Usnul commented 6 years ago

Optimizations to animation engine

Currently animation engine chokes on some 500 bones being animated simultaneously, resulting in a very high CPU usage.

Motivation

It is not uncommon to see 3-5 characters at the same time with 500+ bones each in modern games, with current CPU demand such fidelity is not achievable, instead you have to compromise to about 15 bones per character in order to achieve decent performance.

born as a result of this discussion: #13807

looeee commented 6 years ago

I'm not sure how to progress with this issue unless you (or somebody else) has specific suggestions for improvement.

Did you profile to see where the bottlenecks are before suggesting this? Or would you be willing to do so now?

Or are there other JS animation systems that you are comparing against that have better performance than our one?

Usnul commented 6 years ago

Well, off the top of my head, I know a bit about how the existing animation system is structured, there are a lot of objects, and a lot of object references. This could be reduced by using a less comprehensive but a more cache-friendly data structure for bones and transitions. An optimized can be added, to take existing animations and try to reduce computational complexity. One example: we want to animate v3 linearly from 0s to 10s, starting v3(0,1,2) end v3(3,4,5). Here are two different representations:

function updateV3_x(t){
  v3.x = lerp( 0,3, inverseLerp(t,0,10) )
}
function updateV3_x(t){
  v3.y = lerp( 1,4, inverseLerp(t,0,10) )
}
function updateV3_x(t){
  v3.z = lerp( 2,5, inverseLerp(t,0,10) )
}

function update(t){
   updateV3_x(t);
   updateV3_y(t);
   updateV3_z(t);
}

or

function update(t){
  const f = inverseLerp(t,0,10);
  v3.x = lerp( 0, 3, f );
  v3.y = lerp( 1, 4, f );
  v3.z = lerp( 2, 5, f );
}

second case has fewer instructions, and fewer jumps.

Another point is to put animations to sleep based on their visibility, no point animating what can't be seen. Or if there is a usecase for that - put it behind a flag, let animation system only do as much work as is necessary, instead of animating all those meshes that are not visible.

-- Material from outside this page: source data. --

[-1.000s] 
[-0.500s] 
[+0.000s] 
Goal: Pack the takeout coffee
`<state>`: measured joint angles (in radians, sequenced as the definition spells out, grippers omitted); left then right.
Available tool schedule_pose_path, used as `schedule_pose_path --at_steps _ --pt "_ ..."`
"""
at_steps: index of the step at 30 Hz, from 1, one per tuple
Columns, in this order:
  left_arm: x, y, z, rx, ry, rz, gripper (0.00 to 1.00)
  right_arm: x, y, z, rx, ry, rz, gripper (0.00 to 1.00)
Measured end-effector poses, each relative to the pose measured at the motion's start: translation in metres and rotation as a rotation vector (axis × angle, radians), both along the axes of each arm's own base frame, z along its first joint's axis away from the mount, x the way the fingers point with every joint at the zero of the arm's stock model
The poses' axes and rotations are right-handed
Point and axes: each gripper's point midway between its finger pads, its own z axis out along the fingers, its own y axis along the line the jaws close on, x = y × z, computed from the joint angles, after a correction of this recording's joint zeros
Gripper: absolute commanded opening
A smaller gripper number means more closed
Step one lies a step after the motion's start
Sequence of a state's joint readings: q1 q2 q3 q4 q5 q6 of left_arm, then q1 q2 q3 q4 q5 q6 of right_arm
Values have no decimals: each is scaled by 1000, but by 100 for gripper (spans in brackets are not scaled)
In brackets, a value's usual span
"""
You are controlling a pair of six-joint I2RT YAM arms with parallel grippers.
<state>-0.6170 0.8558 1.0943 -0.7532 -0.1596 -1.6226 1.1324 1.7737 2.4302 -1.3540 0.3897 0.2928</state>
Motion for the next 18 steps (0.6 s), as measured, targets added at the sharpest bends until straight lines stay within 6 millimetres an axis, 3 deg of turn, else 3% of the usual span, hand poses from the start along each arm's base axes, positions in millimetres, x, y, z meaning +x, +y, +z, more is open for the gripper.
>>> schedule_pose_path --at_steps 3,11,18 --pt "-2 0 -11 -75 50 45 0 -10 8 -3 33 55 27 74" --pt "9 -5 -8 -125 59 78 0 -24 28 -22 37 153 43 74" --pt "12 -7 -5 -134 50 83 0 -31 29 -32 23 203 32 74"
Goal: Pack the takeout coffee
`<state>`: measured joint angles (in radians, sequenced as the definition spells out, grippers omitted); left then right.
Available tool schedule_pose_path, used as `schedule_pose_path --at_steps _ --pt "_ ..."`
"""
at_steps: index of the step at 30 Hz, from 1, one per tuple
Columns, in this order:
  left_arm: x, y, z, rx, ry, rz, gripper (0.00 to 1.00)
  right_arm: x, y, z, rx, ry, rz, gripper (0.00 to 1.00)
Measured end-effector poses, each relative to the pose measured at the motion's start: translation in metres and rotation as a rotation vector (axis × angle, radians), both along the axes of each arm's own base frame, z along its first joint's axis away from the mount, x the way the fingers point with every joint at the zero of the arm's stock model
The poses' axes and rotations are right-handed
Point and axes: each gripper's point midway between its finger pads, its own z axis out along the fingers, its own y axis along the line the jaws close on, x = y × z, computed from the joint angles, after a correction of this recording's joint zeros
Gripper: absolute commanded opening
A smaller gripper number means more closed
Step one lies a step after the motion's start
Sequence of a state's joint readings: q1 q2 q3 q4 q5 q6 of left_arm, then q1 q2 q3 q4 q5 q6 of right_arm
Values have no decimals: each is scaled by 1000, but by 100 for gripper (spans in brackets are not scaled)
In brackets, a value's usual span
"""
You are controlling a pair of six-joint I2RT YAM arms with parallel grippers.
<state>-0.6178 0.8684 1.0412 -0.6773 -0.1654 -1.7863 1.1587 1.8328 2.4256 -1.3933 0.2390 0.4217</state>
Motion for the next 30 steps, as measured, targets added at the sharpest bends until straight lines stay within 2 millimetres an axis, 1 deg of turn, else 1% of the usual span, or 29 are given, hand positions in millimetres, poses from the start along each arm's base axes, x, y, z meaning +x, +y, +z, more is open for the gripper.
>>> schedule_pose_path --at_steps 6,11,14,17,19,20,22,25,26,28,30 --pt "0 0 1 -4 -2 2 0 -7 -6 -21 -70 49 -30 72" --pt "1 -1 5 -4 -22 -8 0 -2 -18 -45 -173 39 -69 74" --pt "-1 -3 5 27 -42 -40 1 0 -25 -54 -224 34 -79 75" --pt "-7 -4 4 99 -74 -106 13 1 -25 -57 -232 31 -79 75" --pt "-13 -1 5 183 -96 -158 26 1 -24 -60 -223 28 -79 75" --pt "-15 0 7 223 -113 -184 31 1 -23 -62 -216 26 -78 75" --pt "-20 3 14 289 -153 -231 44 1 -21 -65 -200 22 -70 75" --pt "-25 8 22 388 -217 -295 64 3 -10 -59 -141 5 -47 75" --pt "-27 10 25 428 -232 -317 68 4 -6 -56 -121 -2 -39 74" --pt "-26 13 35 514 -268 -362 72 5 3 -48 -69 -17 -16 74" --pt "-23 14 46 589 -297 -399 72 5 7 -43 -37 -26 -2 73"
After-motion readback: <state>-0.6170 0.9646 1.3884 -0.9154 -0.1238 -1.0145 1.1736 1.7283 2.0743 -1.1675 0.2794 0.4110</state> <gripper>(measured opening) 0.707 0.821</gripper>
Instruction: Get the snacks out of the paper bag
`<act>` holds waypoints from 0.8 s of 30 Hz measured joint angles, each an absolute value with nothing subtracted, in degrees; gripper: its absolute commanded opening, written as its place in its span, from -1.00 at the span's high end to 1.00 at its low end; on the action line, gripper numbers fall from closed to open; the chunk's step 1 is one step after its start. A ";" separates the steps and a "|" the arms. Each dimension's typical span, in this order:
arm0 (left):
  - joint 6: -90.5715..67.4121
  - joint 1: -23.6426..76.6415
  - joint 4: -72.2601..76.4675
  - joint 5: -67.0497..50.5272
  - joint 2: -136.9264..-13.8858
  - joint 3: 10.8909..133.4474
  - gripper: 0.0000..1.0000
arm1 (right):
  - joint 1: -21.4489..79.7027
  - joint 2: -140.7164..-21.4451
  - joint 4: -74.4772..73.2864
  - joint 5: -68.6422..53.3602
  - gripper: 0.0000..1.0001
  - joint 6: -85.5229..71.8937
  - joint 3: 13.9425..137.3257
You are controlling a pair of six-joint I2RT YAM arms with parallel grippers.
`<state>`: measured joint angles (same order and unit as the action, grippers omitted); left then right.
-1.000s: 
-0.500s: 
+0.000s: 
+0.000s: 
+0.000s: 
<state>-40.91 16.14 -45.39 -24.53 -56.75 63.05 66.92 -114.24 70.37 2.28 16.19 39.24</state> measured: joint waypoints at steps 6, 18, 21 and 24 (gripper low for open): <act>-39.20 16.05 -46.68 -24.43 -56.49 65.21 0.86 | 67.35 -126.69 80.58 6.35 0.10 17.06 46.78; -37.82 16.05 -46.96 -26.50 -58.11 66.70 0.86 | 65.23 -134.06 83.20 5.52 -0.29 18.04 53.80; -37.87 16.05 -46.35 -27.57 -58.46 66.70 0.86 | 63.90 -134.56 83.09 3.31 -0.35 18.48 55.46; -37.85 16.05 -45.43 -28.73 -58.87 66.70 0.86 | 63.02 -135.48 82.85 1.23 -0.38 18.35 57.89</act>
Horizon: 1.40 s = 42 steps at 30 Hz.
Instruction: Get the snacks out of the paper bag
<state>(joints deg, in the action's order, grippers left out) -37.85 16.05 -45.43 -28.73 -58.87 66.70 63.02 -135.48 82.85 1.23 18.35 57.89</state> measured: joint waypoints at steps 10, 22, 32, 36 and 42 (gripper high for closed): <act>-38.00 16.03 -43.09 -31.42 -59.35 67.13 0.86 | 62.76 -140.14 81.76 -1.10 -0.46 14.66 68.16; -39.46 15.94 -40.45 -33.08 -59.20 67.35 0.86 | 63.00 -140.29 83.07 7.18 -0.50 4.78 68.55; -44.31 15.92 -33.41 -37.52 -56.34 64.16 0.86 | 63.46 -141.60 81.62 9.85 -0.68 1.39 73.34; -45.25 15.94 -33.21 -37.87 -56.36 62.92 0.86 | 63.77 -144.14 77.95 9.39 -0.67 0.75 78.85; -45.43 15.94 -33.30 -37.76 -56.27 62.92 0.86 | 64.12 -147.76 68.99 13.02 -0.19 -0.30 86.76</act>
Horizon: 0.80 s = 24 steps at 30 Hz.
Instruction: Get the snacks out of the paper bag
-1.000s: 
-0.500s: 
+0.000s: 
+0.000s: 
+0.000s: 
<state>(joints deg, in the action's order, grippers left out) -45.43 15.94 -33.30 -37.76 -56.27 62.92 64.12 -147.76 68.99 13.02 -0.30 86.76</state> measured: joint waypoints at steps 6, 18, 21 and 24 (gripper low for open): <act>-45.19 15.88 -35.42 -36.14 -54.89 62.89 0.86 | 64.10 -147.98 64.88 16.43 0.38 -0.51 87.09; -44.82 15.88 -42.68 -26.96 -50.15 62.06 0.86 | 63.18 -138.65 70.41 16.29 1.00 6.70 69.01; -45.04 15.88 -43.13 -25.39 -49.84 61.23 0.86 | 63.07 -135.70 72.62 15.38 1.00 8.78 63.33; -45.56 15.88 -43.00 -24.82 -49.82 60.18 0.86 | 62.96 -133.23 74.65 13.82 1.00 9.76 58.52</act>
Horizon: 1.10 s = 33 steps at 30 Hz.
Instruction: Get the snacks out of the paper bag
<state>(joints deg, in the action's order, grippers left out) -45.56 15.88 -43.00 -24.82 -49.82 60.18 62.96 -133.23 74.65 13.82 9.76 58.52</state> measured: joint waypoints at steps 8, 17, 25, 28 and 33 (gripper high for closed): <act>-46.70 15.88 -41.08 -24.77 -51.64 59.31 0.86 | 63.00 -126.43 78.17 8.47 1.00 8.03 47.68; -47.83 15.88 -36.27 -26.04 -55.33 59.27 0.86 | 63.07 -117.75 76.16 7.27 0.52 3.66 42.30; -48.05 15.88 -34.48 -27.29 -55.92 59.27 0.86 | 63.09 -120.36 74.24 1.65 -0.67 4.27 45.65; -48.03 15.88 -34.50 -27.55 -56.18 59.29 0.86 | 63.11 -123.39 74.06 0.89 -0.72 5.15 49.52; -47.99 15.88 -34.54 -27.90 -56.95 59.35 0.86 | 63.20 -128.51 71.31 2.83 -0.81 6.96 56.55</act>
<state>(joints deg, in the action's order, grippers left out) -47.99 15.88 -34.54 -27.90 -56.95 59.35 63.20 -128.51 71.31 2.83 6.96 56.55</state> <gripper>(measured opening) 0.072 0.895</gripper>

answering specific questions.

Did you profile to see where the bottlenecks are before suggesting this? Or would you be willing to do so now?

No, I haven't specifically profiled the animation engine. I have profiled my entire system, and I saw that a big chunk of CPU is spent in animation system, not exactly where in the animation system.

Or are there other JS animation systems that you are comparing against that have better performance than our one?

If you would consider them to be comparable - shader-based particle engines. They are pretty much entirely aimed at animation. Other than that - I don't think that comparison is easy to draw, seeing as there aren't that many mature 3d libraries in JS. So no. As an engineer - I see some areas of improvement, some of which are listed here.

donmccurdy commented 6 years ago

I think we'll need to find examples of high-quality animated models to profile. Comparison to skinning and other keyframe-based animation in non-JS engines like Unity and Unreal would be fair game as well. 👍

looeee commented 6 years ago

function update(t){
   updateV3_x(t);
   updateV3_y(t);
   updateV3_z(t);
}

vs

function update(t){
  const f = inverseLerp(t,0,10);
  v3.x = lerp( 0, 3, f );
  v3.y = lerp( 1, 4, f );
  v3.z = lerp( 2, 5, f );
}

This is exactly the kind of thing that you need to profile before assuming that it's a bottle neck - especially since these kind of obvious optimisations may well be done automatically by the JS engine.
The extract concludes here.